Watchmen: Season 1 – Episode 4 ‘If You Don’t Like My Story, Write Your Own’ REVIEW

And if you do like their story, why not use the most memorable bits as the genesis of an adaptation thirty years later?

watchmen if you don't like my story write your own regina king

‘If You Don’t Like My Story, Write Your Own’ comes out of the gate swinging. When you introduce a new character by having them echo the climactic 11th-hour shock moment of the original comics, it will draw my curiosity. But when that character also puts their finger on the central knot that starts tying all the themes together, then you will have my attention.

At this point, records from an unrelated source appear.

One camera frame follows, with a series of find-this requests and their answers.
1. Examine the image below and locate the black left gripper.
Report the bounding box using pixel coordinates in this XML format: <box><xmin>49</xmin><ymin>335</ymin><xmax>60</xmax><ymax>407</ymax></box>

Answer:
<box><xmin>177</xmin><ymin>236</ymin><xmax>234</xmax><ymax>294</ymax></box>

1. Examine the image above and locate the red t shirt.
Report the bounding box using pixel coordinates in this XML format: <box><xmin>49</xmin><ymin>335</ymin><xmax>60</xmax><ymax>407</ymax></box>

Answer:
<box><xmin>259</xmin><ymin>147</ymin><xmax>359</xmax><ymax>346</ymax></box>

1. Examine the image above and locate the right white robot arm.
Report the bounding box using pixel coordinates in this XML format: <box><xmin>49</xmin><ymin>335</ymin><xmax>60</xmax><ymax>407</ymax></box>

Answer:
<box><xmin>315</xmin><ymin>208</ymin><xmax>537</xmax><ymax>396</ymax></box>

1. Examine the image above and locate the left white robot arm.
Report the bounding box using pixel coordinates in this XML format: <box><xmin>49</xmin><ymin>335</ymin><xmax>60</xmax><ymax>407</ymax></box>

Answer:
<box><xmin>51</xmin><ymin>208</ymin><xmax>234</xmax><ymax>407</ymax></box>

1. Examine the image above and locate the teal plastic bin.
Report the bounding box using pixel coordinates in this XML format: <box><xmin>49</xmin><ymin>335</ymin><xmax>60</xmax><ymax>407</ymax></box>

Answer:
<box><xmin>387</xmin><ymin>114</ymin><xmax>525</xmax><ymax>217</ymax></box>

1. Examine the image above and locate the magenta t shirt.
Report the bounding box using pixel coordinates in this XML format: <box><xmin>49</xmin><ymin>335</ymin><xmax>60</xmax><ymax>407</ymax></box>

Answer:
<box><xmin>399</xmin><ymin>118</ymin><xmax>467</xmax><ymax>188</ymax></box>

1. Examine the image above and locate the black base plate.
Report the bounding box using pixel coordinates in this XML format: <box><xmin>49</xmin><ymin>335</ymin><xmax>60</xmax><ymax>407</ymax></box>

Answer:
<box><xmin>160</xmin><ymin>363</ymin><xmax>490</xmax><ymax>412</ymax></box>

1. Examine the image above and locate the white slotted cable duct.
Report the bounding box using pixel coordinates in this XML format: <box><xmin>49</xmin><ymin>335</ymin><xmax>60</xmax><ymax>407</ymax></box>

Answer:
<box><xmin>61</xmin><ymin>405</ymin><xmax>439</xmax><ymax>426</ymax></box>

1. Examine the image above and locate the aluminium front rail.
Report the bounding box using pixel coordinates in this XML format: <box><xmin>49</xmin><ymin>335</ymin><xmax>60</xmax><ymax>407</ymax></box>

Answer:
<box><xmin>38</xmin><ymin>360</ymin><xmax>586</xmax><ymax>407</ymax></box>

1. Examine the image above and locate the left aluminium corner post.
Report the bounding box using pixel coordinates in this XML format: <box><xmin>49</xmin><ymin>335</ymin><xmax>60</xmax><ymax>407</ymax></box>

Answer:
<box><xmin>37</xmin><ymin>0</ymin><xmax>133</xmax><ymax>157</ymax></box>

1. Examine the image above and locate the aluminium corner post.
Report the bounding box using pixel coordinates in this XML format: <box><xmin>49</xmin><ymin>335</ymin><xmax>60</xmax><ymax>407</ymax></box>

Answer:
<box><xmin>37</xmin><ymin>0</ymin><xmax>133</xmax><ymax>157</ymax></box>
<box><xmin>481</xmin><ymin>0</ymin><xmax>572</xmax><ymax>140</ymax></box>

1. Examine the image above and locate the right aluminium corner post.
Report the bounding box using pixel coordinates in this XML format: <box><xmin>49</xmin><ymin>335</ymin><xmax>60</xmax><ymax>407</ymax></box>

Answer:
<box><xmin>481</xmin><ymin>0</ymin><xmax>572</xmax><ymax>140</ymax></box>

Yes, it’s been family all the way down, and you can blame that on me as a reviewer for not connecting the dots sooner. Why do superheroes have secret identities? To protect their loved ones. The original Minutemen group might have been a crew of half-deranged loners, but even they had a familial vibe, albeit a lot more dysfunctional than, say, the Superfriends, or even Batman’s habit of kidnapping orphans and training them as child soldiers. And the title itself – well, there’s any number of meta-interpretations you could make, but when they’ve chosen to go hard on the family angle, it can only mean that children need not necessarily follow in their parents’ footsteps.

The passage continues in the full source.